Oh, and Bethesda? Time for a new game engine.


And to wrap this up; Divinity: Original Sin – Enhanced Edition. Although to call this laborious re-build in a new engine “enhanced” does it a service that frankly it doesn’t even deserve. Original Sin was one of my top games of 2014; sure, it was rough around the edges, and I personally found the two-player gameplay a little convoluted. But the moment you got to putting in the Lone Wolf one-character mod was the moment the game felt like it was something special; with a free reign to do whatever you wanted, however you wanted to do it, and not be tethered to the original strictures that the game intended.

Rather than learn from that successful mod – they threw the mod scene out of the window, restricted the free character building mechanics and changed much of the humour and voice-acting that was perfectly serviceable and enjoyable first time around. Yup, “Enhanced Edition” in this instance is code for, “We made the game worse for some reason, but hey, enjoy it! Narf!” Sure, the mod scene did… well, it did undress the female models primarily, but this is the modern PC modding scene and yeah, some (readas: lots of) people like tits. Why do you think The Witcher series does so well? Removing it just because you’re worried people might cheat your upcoming Original Sin 2 game? That’s cutting off your nose to spite your face!

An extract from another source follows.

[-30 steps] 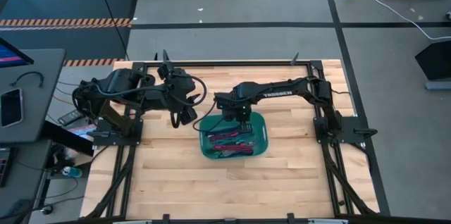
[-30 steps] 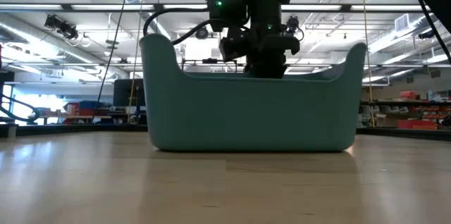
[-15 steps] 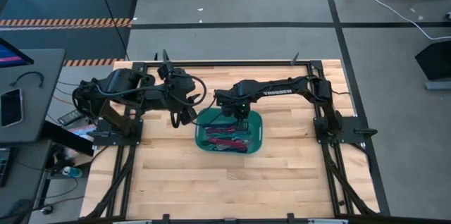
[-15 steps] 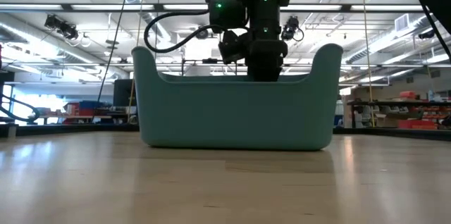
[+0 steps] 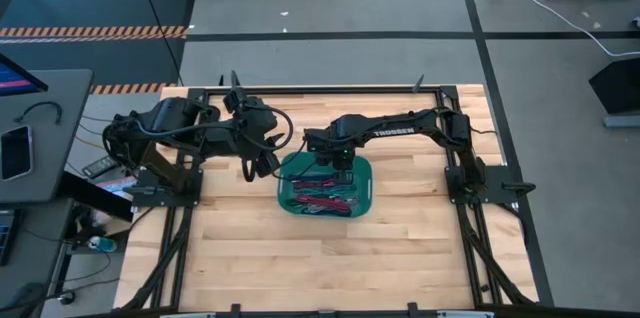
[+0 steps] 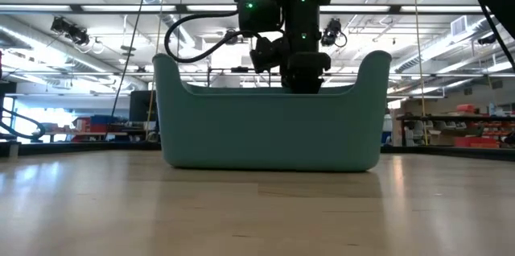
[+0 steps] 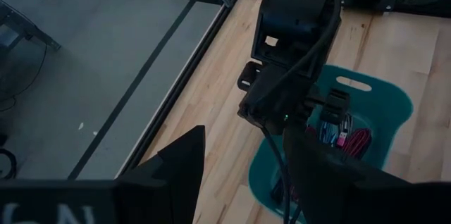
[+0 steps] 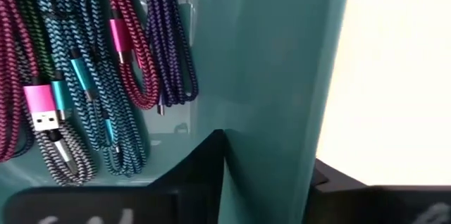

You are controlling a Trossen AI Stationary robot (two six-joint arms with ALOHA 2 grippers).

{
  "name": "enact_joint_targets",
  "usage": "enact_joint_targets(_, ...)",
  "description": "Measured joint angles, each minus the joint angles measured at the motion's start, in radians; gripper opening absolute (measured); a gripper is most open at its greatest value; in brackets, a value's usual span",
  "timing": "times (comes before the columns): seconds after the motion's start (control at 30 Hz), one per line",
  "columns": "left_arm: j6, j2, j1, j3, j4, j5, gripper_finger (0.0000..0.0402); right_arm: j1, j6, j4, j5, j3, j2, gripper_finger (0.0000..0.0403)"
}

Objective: Pick and place USB-C Cables
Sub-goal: Adjust the green bin on the table

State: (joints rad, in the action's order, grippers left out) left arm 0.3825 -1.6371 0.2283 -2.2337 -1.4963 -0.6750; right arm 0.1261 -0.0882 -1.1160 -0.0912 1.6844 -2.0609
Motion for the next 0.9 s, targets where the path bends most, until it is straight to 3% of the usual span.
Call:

In removing the single-player mod, and doubling down on the worst parts of the games design, I found myself all the more acutely aware of the games failings. I don’t like the “dialogue” between the two controllable characters – never have. The dialogue was never stellar, sure, but the original voice acting had a knowing level of cheese to it. The newer voice acting stumbles between overly-camp and self-aware to unknowingly corny and laboured. And to make the combat worse is an unforgivable slight on a game which absolutely got it right first-time around.

Of course, I can still play the original Original Sin in my steam library – and, sadly for Larian Studios, I still do. And would recommend it over this over-wrought attempt to have some parity between the original title and the new game coming some time in 2016. It was deeply unnecessary to do this, and I feel bad for them saying this, but I’d have spent that time and money on Original Sin 2. People liked the first game; you tinker with fan favourites at your peril. Do I need to point to the recent Final Fantasy 7 Remake news to point out the dangers of tampering with an ideal playing field?

I’m still looking forward to Original Sin 2, but you guys better have mod tools. And seriously… just let people have a single-player character already. Let’s just forget this Enhanced rubbish never happened, eh?